В эти дни тигры поглядывали на Принцессу так же, как их мелкие сородичи наблюдают за птицей на дереве, до которой им слишком трудно добраться. Через Миньону, которая отныне выступала от ее имени, при посредстве корявого перевода Феверс, Принцесса обратилась к Полковнику с просьбой предоставить в ее распоряжение мягкий вагон, и после продолжительного жевания сигары и согласия Сивиллы, которая сочла, что перемена обстановки поможет им всем развеяться, Полковник позволил ей это сделать. Никто из проводников не осмеливался показаться в мягком вагоне, а тигры оценили свое новое жилье по-своему. Они разодрали светлую парчу обивки, устроили себе лежанки и трогали свои отражения в зеркалах, которые укорачивали их полоски, зато увеличивали их число. Миньона, прильнув к плечу Принцессы, репетировала с ней новый репертуар для органа – сентиментальные салонные песенки, хоралы Баха, псалмы методистов – все, что могло хоть как-то успокоить тигров. Но Принцесса знала, что звери ей уже не доверяют и, что еще хуже, что она не доверяет им. Она страдала от отчаяния и чувства вины из-за того, что ей пришлось тогда применить оружие.
Полковнику звуки органа не нравились, поскольку они вызывали в его памяти труп тигрицы и роковое заключительное представление в Петербурге, накатывавшее фугой грандиозного провала. В его постоянном возбуждении угадывалось что-то болезненное и безысходное: в самый тяжелый и ответственный момент его покинули обезьяны, главный клоун совершил кульбит с манежа в сумасшедший дом… на фоне всего этого потеря в номере Принцессы была не слишком велика. Где-то в глубине души, отказываясь признаться в этом даже самому себе, Полковник понимал, что слоны с каждым днем слабеют. Большой цирк, который он собирается показать Великому Императору Японии, будет совершенно обескровлен, если по дороге не удастся приобрести хотя бы пару дрессированных медведей.
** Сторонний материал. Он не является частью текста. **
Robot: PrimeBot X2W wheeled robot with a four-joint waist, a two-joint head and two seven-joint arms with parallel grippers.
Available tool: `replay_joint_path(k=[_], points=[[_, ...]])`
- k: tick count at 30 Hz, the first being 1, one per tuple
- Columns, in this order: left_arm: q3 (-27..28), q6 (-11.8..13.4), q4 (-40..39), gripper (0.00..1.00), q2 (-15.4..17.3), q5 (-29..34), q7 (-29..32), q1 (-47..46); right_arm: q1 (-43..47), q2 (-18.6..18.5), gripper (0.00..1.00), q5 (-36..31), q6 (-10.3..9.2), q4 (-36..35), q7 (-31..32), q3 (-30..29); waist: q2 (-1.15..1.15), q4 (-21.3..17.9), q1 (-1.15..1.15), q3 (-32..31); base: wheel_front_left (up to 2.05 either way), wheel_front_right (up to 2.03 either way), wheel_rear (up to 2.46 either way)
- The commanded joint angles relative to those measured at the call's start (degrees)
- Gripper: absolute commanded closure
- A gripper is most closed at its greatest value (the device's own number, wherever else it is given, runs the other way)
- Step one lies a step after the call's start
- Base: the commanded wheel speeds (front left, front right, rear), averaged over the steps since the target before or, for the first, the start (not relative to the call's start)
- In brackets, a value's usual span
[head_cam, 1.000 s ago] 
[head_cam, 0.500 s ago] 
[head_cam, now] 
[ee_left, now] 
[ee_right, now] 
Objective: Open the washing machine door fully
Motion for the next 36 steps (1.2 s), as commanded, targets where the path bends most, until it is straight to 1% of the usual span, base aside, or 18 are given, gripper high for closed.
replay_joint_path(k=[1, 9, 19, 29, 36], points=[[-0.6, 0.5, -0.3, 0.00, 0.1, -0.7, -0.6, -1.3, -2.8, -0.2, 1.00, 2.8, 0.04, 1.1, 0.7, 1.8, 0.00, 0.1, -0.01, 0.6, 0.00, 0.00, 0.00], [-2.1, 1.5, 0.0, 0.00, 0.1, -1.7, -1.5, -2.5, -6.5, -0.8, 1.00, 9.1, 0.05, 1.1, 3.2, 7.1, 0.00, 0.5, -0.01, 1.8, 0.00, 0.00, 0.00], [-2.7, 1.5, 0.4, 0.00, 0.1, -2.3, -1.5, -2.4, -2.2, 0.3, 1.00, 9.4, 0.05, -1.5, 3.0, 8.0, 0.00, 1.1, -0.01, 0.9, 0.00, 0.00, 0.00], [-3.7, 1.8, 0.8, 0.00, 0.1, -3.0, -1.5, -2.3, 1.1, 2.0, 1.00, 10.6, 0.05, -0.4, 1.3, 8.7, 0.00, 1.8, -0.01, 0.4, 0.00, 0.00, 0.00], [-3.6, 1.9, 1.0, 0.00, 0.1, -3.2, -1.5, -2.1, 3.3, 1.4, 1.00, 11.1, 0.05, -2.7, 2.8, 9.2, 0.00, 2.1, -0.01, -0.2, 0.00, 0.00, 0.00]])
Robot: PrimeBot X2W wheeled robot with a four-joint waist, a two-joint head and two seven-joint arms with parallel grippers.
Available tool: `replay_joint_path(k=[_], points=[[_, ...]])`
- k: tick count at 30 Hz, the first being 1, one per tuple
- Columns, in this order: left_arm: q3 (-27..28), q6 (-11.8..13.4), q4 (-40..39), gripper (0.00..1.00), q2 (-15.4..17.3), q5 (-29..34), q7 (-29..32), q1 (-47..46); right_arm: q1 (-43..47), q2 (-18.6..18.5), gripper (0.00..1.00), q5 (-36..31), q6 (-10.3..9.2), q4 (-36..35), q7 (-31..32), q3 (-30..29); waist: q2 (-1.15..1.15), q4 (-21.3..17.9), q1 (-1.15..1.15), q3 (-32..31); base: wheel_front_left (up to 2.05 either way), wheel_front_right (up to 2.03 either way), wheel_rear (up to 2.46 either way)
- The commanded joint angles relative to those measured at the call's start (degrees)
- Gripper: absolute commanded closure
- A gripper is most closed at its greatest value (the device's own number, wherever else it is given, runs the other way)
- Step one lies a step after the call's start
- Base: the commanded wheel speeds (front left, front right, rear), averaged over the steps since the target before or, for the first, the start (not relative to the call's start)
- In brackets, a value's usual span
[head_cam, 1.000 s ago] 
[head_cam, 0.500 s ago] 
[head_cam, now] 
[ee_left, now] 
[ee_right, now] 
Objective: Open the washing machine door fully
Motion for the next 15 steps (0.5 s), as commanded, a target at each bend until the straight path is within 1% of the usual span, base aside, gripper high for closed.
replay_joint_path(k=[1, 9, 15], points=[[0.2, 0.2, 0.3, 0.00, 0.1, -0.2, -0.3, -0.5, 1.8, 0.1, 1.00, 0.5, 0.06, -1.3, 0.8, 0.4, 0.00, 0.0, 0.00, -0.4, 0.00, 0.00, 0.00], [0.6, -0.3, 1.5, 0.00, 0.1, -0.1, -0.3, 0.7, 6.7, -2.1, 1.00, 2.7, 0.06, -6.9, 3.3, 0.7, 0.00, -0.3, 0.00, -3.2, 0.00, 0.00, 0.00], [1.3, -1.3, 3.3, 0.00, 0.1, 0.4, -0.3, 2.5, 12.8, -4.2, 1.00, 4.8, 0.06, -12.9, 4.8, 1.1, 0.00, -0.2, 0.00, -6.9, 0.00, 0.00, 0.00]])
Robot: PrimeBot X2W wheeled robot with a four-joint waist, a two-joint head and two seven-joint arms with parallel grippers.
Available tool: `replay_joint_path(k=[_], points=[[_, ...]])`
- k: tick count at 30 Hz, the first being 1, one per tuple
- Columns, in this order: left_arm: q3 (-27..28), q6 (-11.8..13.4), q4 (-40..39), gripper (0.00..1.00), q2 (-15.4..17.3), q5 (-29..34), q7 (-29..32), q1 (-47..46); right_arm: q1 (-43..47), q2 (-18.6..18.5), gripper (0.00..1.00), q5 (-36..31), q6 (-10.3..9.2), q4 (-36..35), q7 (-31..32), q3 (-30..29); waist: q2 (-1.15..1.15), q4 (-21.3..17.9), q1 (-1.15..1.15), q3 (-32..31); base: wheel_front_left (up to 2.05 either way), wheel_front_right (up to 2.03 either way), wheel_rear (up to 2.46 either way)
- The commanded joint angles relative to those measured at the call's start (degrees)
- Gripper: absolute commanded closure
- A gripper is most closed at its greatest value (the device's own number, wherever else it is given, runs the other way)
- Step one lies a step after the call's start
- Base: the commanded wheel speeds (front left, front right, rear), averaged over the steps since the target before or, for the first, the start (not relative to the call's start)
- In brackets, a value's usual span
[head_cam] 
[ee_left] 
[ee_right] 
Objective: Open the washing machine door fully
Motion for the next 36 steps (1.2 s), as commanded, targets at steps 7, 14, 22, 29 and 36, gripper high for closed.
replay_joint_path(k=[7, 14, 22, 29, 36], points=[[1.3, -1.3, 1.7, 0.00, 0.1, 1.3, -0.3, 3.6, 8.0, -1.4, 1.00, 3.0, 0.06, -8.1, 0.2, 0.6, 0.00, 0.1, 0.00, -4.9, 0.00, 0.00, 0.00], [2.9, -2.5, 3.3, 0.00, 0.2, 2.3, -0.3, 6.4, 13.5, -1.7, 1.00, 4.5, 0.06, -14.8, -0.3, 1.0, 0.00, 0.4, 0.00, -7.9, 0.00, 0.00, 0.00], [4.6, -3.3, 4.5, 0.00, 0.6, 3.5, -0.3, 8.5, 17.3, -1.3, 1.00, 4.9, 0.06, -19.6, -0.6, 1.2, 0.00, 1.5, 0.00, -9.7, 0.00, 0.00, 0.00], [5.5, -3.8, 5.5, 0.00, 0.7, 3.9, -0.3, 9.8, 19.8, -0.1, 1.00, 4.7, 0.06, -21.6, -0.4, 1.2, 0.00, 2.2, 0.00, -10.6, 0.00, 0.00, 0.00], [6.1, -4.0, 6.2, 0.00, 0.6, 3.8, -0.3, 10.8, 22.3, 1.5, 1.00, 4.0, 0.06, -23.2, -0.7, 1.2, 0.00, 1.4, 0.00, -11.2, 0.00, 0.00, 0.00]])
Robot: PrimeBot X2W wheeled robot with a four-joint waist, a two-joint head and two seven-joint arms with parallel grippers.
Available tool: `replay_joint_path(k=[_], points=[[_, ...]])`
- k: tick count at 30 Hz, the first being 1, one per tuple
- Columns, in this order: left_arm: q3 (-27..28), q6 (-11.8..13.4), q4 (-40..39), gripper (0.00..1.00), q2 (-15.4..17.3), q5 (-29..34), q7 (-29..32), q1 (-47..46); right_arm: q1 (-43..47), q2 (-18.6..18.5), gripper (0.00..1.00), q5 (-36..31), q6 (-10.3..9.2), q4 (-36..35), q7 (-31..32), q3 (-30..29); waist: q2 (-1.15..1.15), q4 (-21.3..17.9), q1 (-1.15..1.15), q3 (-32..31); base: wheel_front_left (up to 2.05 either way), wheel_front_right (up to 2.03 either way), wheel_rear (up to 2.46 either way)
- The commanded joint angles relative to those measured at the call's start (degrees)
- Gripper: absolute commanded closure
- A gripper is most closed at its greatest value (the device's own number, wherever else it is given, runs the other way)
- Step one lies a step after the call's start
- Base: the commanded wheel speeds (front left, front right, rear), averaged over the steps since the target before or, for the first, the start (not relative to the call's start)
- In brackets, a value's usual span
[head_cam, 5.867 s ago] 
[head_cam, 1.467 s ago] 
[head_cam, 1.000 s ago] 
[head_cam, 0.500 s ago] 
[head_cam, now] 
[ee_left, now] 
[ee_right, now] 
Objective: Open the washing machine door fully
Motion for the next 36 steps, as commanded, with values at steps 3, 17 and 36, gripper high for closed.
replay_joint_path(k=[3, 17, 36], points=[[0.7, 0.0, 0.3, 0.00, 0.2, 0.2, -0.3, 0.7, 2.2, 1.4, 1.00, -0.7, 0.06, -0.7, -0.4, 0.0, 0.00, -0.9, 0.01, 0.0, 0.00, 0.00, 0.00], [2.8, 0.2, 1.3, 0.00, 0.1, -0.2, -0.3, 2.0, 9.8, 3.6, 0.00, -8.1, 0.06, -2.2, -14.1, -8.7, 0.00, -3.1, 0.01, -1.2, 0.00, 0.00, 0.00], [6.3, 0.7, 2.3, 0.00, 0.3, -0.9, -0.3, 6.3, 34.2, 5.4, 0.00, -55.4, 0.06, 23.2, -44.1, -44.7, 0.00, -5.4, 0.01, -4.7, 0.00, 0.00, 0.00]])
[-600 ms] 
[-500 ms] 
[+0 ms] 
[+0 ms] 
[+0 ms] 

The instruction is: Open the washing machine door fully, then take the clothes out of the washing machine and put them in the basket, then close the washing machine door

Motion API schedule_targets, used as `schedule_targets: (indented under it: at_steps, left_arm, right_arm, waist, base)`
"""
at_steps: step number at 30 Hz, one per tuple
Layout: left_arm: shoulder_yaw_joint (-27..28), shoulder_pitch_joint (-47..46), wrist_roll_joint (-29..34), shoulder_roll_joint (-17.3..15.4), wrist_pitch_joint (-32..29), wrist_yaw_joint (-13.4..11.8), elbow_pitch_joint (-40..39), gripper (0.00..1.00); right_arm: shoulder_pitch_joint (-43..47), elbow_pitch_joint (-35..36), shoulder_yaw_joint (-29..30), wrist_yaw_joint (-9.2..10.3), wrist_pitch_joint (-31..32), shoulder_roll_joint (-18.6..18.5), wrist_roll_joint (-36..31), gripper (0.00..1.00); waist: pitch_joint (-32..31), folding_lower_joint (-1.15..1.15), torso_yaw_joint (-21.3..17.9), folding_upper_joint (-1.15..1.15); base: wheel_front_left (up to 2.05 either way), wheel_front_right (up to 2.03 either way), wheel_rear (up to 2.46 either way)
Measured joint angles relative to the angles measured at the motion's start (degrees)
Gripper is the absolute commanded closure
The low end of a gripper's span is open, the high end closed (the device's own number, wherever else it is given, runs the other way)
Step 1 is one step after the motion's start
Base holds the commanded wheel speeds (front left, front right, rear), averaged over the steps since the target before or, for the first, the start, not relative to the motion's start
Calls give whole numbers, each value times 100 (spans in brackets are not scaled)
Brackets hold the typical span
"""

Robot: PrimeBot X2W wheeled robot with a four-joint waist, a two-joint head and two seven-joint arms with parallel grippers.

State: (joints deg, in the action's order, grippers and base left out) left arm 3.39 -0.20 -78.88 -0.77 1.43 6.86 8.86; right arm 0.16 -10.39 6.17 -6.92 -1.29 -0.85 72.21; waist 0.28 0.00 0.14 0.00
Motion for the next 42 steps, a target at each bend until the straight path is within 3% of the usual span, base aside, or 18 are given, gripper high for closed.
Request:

Другого пополнения Сибирь предложить не могла.
Полковник вполне отдавал себе отчет в том, что участники Игрищ не только выигрывают, но иногда и проигрывают. (Боже мой, эти унизительные заголовки в «Варьете»!) У него захолонуло сердце, когда он услышал пение Миньоны: «О, священная глава, кровоточащая рана» и представил себе, как его собственная редковолосая башка получает от судьбы оплеуху.
В тамбуре мягкого вагона, скрестив руки на груди, стоял Силач. Он нес здесь сторожевую службу.
При виде хрупкой фигурки Миньоны сердце Самсона, как и прежде, начинало биться запертой в клетке птицей, однако он настолько научился сдерживаться, что стал у девушек покорным мальчиком на побегушках, чистил вместо них вольеру и помогал во всем, на что обрекла его мускулатура.
Безответная любовь оказала особое воздействие на внутреннее состояние Силача, и предмет его любви качественно изменился. Чисто половое влечение к потерянной для него Миньоне, рядом с которой он постоянно находился, постепенно переродилось в благоговейное поклонение этим двум существам, которые, казалось, преодолели пределы своей индивидуальности. Силач понимал, что не может любить одну без другой, как невозможно любить певицу и не любить ее песен, что он обязан любить обеих, не дотрагиваясь ни до одной. Физиологический аспект любви постепенно отступал. Силач начал носить верхнюю одежду – зримое свидетельство изменения его отношения к самому себе, купил плотную русскую рубаху с поясом, в которой стал меньше похож на громилу с большой дороги. Охраняя покой Принцессы и Миньоны. Силач пестовал свою эмоциональность, все еще пребывавшую в зачаточном состоянии.
Отрывисто кивнув, он пропустил Полковника.
Сидя за ухой в вагоне-ресторане, Полковник благодарил судьбу: «Слава Богу, что мне удалось сохранить право эксклюзивного показа Венеры из кокни!»